塔上のダブルリンク
学園祭前夜の屋上――そこに待ち受けていたのは、巨大アンテナと仮設の鋳造機。
崩れかけた旧図書棟、反復するループ、そして砕け散ったアンカー――。
すべてを賭けた最終調整が、いまここで始まる。
──誰かを消してでも学園を安定させるのか。
それとも、“赦し”を定義し、新たな愛のカタチを鋳造するのか。
嵐のような校内放送とサイレンをかき分け、僕は中央校舎の屋上へ駆けた。
屋上には学園の無線塔――フェス期間中のライブ配信を担う巨大アンテナがそびえる。
その基部に銀色の鋳造機が仮設され、赤い“緊急アクセス”ランプが点滅している。
「カードの破片をここに!」
追いついた結音が指示を叫ぶ。
鋳造機が欠片を吸い込むと、アンテナの周囲に薄光が走る。
だが鋳造完了率が 70% に達した瞬間、蒼い影が屋上フェンスを跳び越えた。
天音結愛β。
風を切るジャンプ。βは鋳造機の上に着地し、ブレードのように尖らせたIDカードを投げつける。
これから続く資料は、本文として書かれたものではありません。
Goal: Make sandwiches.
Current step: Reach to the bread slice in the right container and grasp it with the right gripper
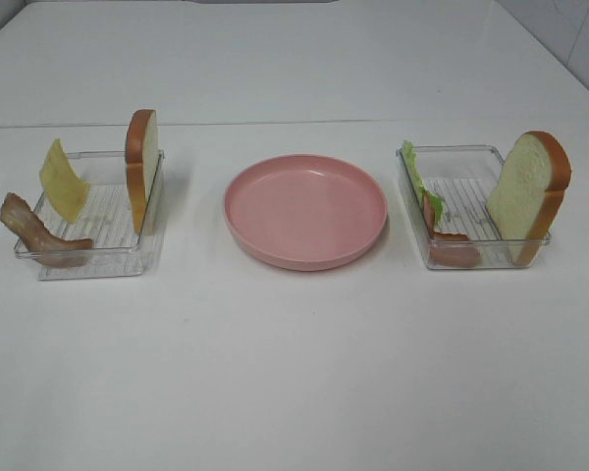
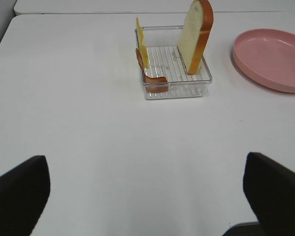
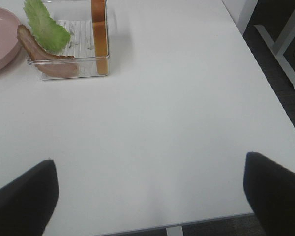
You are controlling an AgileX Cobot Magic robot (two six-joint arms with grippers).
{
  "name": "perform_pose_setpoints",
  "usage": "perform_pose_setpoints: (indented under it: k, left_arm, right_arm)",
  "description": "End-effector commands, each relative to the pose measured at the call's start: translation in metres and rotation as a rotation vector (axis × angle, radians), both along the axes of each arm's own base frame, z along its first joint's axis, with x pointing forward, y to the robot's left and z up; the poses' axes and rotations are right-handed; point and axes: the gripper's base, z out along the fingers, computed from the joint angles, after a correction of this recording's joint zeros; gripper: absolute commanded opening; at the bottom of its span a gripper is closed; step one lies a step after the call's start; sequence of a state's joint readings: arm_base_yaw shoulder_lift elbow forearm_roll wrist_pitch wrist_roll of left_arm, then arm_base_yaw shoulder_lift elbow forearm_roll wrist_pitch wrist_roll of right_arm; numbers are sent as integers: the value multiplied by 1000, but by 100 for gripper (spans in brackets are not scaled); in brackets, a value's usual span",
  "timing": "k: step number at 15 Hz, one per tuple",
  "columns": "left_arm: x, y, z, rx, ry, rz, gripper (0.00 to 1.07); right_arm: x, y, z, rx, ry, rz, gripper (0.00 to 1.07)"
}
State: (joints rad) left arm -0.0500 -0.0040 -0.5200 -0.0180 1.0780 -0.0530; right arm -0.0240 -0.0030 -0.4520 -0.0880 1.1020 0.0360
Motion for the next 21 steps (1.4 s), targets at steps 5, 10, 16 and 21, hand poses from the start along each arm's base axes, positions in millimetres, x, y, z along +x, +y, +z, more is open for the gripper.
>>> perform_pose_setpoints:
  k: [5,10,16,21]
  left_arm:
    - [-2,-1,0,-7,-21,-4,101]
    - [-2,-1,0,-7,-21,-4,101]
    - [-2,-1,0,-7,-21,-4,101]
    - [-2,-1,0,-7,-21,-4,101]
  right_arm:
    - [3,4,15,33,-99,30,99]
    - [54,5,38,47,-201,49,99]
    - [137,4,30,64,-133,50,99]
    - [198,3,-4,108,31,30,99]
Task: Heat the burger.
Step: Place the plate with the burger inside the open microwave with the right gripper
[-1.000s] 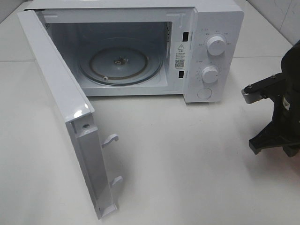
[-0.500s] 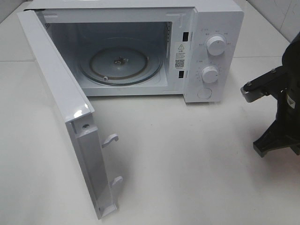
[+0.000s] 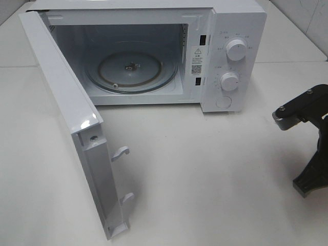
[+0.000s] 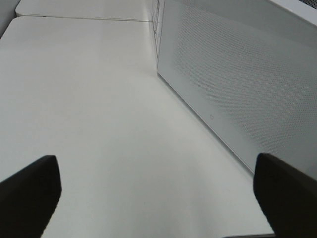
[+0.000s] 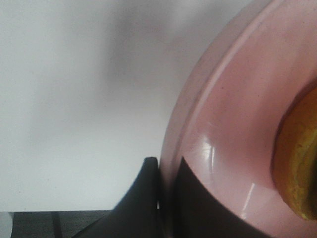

刃は機械の制御盤に深々と突き刺さり、進捗バーが停止する。
「リンクを二重にすると、感情エネルギーが飽和して学園が飛ぶ」
平坦な声でβが告げる。
「君が消えれば、世界は安定するんだ」
「じゃあ僕が――」
僕が前に出ると、βの瞳が揺れた。ほんの一瞬、オリジナル結愛の涙に似た光を宿す。
「消えたいのは、君じゃなくて私」
βの手からカード刃が滑り落ちる。
その隙に結音が制御盤へ駆け、断線したケーブルを繋ぎ直した。
《鋳造再開》
バーが再び伸び、90%、95%……
強風がアンテナをしならせ、屋上フェンスが軋む。
最後の2%で鋳造が停止。画面には《未知パラメータ:赦し》の赤文字。
「定義して」結音が叫ぶ。
僕はキーボードに指を置き、震える手でタイプした。
> FORGIVE = ACCEPT(ERROR)
ENTERを叩くと同時に、鋳造機が白い閃光を放ち、手のひらサイズの新学生証が現れる。
カード中央に赤と青、二重の校章。
「久遠くん」
振り返った僕に、結愛とβが重なるように走り寄る。
カードを掲げると、アンテナの全LEDが緑に変わった。
《双心位相リンク = ONLINE》
月明りの下、蒼と緋の影が溶け合い、学園祭前夜の空に虹色の微粒子が舞い上がる。
遠く旧図書棟の窓という窓が一斉に灯り、ループした日付が静かに進み始めた。
「次に迎える本番は、一度きりの“本当の夜”だね」
結音の言葉に、僕はカードを胸に当て、深く息を吸い込んだ。
蒼い瞳と緋い瞳――二つの視線が重なる先、縁理学園の時計塔が0時を告げようとしていた。
「FORGIVE = ACCEPT(ERROR」──たった一行に込められた思いが、白い閃光と共に双心位相リンクを完成させました。
赤と蒼の校章がひとつに溶け合い、学園を包んだ虹色の微粒子が新たな夜を照らす。
繰り返された“同じ前夜”は終わり、次に来るのは一度きりの本当の夜です。
静かに灯る旧図書棟の窓、鳴り響く0時の鐘——。
さあ、真実の「本祭」を迎える時が来ました。